• Data provided:
----------

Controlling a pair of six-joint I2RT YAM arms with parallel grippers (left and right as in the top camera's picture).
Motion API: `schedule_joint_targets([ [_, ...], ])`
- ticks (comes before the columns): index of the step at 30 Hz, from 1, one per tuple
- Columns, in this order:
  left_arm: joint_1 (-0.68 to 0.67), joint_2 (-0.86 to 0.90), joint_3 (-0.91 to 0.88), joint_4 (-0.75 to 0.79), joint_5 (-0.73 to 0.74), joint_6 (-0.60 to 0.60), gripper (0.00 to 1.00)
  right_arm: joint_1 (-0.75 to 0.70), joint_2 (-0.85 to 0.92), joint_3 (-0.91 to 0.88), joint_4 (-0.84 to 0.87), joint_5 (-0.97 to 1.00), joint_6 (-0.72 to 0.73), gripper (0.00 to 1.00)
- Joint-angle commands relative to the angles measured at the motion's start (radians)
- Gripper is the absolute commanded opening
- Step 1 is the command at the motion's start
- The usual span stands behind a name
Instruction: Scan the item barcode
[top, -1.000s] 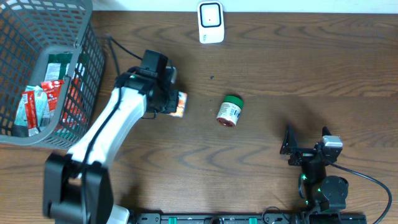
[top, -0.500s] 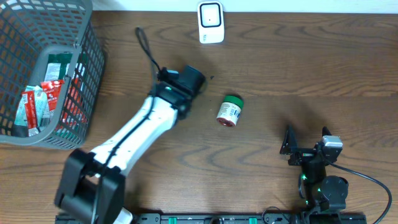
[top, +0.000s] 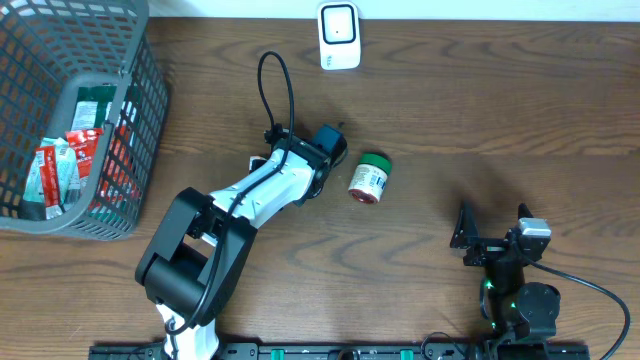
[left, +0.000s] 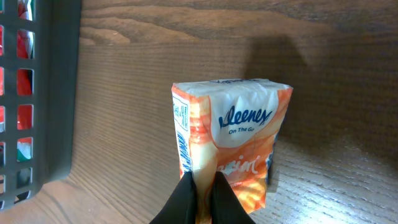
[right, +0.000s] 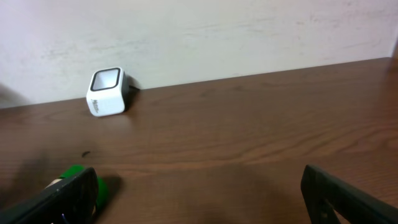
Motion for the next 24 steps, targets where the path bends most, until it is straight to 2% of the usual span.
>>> schedule_joint_targets([
  [1,-0.003,0.011,0.013,0.007,0.014,-0.019,0.08,-0.007,-0.004,-0.001,-0.004,-0.001,-0.011,0.99],
  [8,-0.003,0.011,0.013,0.014,0.048,-0.019,0.08,-0.007,-0.004,-0.001,-0.004,-0.001,-0.011,0.99],
  [14,-0.003,0.011,0.013,0.017,0.062,-0.017,0.17,-0.007,-0.004,-0.001,-0.004,-0.001,-0.011,0.99],
  [15,-0.003,0.011,0.013,0.018,0.062,-0.014,0.21,-0.007,-0.004,-0.001,-0.004,-0.001,-0.011,0.99],
  [24,-0.003,0.005,0.032,0.017,0.062,0.013,0.31,-0.007,-0.004,-0.001,-0.004,-0.001,-0.011,0.99],
])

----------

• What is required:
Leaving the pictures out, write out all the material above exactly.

• Expected answer:
Controlling a pair of six-joint I2RT YAM arms with parallel grippers (left and right as in the top camera's picture).
Motion API: `schedule_joint_targets([ [_, ...], ])`
- ticks (comes before the columns): index of the step at 30 Hz, from 1, one per tuple
- Columns, in this order:
  left_arm: joint_1 (-0.68 to 0.67), joint_2 (-0.86 to 0.90), joint_3 (-0.91 to 0.88), joint_4 (-0.75 to 0.79), joint_5 (-0.73 to 0.74), joint_6 (-0.60 to 0.60), gripper (0.00 to 1.00)
  right_arm: joint_1 (-0.75 to 0.70), joint_2 (-0.85 to 0.92), joint_3 (-0.91 to 0.88), joint_4 (-0.84 to 0.87), joint_5 (-0.97 to 1.00), joint_6 (-0.72 to 0.73), gripper (0.00 to 1.00)
- Joint-angle commands relative to the angles measured at the motion's start (radians)
- Gripper is the absolute commanded opening
- Step 1 is the command at the motion's start
- The usual span stands behind a name
Instruction: Scan the item barcode
[top, -1.000s] 
[top, -0.500s] 
[top, +0.000s] 
[left, +0.000s] 
[right, +0.000s] 
Motion for the next 24 steps, targets where the path bends most, until it is straight to 2% of the usual span.
>>> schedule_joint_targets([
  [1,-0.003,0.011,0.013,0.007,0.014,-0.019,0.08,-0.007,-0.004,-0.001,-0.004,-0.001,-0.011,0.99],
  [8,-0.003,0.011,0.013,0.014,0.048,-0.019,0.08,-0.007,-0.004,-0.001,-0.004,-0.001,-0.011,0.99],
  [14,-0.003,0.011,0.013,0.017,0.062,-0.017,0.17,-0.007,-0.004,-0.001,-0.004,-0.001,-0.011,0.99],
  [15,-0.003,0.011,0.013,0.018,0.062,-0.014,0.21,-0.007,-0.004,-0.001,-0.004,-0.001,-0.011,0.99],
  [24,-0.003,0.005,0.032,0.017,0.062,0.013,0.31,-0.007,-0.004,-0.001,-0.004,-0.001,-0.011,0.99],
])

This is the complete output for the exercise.